My 18-year-old daughter’s boyfriend slept over our house the other night. It’s not the first time. But any time he does, we utilize the spare room so that we can “keep them separated”. I can’t really say no because I slept over Vince‘s house when I was this age and in the same bed because there were no spare rooms, and thankfully his parents were alright enough with the arrangement.
But then, this fact gives me the ick because I know what I did back then.
Ok brain. Let’s shove those thoughts into the dark corner of our mind and not think about it. We don’t need to align what you did as a teen to what your daughter is likely doing. This is a lovely part of parenting that no one talks about. Repressing your teenage memories so you don’t visualize what your children are doing. Fun stuff.
When Evie realized G and Eli weren’t in the same bed, she of course asked me why. She asks me 1,349 questions a day, after all.
“Well because we want them to sleep separately,” I say.
Confused, Evie replies, “but I thought G woved him?”
“Wellllll, yes she does but they should still not sleep in the same bed,” I say, afraid of how long this trail of questions was going to go.
Of course, she has a follow up. This child does not let go of things. Her brain is constantly humming. Her curiosity is unparalleled. She could likely join the CIA someday with her incessant line of questioning.
Evie simply says “Why?” but that why sends my brain into a parenting spiral.

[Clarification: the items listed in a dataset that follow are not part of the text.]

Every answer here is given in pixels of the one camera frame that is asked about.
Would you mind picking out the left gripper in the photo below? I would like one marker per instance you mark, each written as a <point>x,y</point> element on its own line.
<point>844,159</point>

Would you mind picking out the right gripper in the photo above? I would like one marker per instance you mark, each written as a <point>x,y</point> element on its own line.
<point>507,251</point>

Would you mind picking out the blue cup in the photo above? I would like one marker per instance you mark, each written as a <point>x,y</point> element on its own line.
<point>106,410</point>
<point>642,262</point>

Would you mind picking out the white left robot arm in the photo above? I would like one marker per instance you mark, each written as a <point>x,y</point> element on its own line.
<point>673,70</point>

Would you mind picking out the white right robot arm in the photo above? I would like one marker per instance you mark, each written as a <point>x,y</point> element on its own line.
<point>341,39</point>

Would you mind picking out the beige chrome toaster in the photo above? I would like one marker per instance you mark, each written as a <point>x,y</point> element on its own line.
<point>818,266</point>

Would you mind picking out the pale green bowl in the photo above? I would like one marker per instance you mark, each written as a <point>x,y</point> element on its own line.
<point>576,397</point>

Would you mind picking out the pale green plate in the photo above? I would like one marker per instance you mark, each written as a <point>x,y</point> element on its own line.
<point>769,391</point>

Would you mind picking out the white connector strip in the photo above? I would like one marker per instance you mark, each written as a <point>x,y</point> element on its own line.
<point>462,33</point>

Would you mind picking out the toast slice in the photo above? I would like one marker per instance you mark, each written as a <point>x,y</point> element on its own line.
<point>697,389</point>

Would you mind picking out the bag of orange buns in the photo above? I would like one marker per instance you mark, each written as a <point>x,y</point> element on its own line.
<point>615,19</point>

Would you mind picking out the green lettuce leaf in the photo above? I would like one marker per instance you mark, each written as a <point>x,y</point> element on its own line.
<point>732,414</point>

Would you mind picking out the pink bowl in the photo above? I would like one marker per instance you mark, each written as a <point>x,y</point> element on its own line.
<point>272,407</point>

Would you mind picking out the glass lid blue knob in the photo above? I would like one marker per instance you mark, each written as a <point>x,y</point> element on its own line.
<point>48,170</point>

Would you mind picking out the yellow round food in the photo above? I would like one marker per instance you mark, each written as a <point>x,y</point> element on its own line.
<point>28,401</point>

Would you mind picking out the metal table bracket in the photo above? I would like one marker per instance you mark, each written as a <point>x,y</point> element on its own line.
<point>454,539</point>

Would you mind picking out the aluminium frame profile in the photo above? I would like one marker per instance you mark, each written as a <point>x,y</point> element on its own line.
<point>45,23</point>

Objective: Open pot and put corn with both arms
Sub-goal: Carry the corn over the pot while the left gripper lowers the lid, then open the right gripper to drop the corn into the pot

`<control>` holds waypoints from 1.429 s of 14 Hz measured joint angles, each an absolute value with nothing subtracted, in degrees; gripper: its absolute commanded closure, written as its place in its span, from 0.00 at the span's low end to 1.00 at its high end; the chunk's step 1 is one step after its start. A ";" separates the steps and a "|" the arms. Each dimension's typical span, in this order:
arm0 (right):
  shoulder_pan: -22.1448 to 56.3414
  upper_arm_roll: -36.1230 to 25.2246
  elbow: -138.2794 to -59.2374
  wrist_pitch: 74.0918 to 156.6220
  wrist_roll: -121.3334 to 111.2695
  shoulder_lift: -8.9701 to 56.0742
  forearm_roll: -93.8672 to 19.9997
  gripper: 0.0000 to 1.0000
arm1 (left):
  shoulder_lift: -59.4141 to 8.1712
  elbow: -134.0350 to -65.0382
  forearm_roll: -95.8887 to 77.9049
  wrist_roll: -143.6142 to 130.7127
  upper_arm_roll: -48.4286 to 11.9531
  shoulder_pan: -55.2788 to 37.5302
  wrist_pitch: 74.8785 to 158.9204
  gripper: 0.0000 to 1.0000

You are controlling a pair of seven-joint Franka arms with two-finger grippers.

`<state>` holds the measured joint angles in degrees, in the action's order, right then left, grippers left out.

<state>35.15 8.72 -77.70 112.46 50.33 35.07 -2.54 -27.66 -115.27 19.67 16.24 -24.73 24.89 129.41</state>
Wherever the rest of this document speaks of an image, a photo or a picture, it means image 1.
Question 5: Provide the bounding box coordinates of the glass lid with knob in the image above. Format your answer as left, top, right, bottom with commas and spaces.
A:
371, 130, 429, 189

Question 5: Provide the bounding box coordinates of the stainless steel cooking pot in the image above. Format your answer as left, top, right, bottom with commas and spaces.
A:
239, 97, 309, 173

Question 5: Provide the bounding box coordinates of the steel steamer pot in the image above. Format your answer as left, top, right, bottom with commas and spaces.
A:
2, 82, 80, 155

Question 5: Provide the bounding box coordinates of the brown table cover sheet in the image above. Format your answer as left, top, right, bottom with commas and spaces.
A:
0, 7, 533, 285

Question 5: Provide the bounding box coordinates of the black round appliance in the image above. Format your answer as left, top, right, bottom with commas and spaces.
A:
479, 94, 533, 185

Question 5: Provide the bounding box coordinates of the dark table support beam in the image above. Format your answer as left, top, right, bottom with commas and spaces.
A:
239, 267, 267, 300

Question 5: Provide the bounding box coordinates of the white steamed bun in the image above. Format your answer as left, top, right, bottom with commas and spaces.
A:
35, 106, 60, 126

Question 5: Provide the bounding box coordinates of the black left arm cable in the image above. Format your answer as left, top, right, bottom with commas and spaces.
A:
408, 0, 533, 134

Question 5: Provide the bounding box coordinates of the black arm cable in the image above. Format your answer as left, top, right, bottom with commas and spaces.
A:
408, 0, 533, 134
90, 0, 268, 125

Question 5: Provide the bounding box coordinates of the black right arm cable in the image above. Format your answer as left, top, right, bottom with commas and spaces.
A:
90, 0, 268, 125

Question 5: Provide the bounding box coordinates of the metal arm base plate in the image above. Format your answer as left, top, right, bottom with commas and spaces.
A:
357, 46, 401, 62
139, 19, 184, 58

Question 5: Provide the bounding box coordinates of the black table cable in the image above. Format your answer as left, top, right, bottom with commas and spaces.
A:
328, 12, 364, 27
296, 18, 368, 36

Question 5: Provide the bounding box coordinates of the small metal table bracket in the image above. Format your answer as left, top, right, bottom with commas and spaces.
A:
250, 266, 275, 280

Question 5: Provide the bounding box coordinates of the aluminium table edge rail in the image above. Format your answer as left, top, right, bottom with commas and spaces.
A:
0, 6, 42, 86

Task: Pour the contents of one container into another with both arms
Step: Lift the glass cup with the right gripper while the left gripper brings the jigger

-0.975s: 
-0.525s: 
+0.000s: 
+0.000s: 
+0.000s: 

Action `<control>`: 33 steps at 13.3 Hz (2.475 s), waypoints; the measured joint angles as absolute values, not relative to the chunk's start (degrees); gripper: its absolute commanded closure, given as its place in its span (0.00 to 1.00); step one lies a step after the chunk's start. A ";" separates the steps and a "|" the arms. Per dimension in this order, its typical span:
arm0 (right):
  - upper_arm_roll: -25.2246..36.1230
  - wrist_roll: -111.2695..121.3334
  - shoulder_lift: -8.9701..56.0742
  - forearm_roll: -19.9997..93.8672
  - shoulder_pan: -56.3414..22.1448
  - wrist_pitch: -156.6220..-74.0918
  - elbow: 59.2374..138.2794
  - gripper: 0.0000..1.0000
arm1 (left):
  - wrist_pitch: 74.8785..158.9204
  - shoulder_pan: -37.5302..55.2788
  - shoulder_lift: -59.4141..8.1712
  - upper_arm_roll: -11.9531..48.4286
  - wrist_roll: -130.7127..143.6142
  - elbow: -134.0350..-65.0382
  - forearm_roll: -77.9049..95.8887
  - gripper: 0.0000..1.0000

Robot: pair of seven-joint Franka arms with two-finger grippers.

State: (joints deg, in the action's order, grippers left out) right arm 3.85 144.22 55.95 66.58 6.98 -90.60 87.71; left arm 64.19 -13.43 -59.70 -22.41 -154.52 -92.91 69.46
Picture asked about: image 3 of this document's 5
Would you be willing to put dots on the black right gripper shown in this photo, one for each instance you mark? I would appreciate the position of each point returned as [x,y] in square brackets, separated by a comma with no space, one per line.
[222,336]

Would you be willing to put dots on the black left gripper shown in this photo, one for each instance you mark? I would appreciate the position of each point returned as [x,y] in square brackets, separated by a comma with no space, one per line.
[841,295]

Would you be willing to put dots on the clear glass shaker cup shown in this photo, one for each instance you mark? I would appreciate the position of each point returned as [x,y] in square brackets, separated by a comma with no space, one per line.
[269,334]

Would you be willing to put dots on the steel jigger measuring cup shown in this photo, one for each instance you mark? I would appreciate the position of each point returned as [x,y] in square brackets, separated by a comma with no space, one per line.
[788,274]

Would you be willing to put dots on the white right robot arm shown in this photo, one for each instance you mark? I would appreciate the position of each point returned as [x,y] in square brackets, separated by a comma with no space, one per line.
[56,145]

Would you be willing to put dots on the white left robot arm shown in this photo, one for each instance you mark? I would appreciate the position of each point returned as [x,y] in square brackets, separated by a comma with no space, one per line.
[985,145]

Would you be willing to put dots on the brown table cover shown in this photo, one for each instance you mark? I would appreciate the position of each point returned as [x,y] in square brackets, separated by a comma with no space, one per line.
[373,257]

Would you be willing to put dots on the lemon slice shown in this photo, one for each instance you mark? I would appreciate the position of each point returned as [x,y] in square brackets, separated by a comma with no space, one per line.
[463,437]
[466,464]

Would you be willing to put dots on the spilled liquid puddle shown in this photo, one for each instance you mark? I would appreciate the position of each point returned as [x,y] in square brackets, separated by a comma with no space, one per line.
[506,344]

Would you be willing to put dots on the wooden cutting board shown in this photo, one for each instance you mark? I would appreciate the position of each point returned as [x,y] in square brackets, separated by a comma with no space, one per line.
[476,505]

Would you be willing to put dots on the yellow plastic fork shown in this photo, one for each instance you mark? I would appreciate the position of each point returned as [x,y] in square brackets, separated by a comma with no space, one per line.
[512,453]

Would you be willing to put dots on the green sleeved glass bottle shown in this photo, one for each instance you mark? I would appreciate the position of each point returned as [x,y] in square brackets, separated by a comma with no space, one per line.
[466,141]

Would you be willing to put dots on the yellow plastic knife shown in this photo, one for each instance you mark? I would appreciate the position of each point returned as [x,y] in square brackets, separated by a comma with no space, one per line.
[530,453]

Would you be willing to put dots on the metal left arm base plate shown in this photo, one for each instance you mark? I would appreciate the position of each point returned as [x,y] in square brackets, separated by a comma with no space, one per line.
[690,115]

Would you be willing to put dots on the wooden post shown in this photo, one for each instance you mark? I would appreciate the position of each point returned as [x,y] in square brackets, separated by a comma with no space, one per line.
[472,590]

Where do I go here? What is the most age-appropriate response? How do I convey to my 4-year-old that we don’t want her 18-year-old sister sleeping in the same bed as her boyfriend even though I know that rule doesn’t make much of a difference. This is all optics, folks. Life finds a way no matter what rules you put into place, after all.
How do I tell her I don’t want them in the same bed because I don’t want to be a grandma yet? Or because I don’t necessarily think it’s appropriate to lay out a sex buffet for my daughter??
As I struggle with the best way to respond to this question, she gets distracted by a stuffed animal and begins to play.
I watch.
I wait.
She doesn’t ask me again.
She plays and the question is left hanging in the air.
I sit there for a few minutes and the conversation from her turns.
Evie, oblivious to the inner turmoil I just went through, opens her rarely closed mouth and says “mom, why do puppies have 4 legs, and we only have 2?”
Thank you, God. Thank you for this small blessing.
Maybe that’s the secret? Maybe if I just ignore the hard questions right now and distract her with something shiny, I can avoid talking about topics that I simply can’t come up with a suitable response to. Because if would have replied with “because that’s just the way it is” or some other canned, non-answer answer, she wouldn’t have fallen for it. Her line of questioning would have continued.
The simply ignoring and distracting worked though. I was saved from my inability to be transparent with her while keeping my response PG. Hallelujah!!!
I might be on to something here, folks.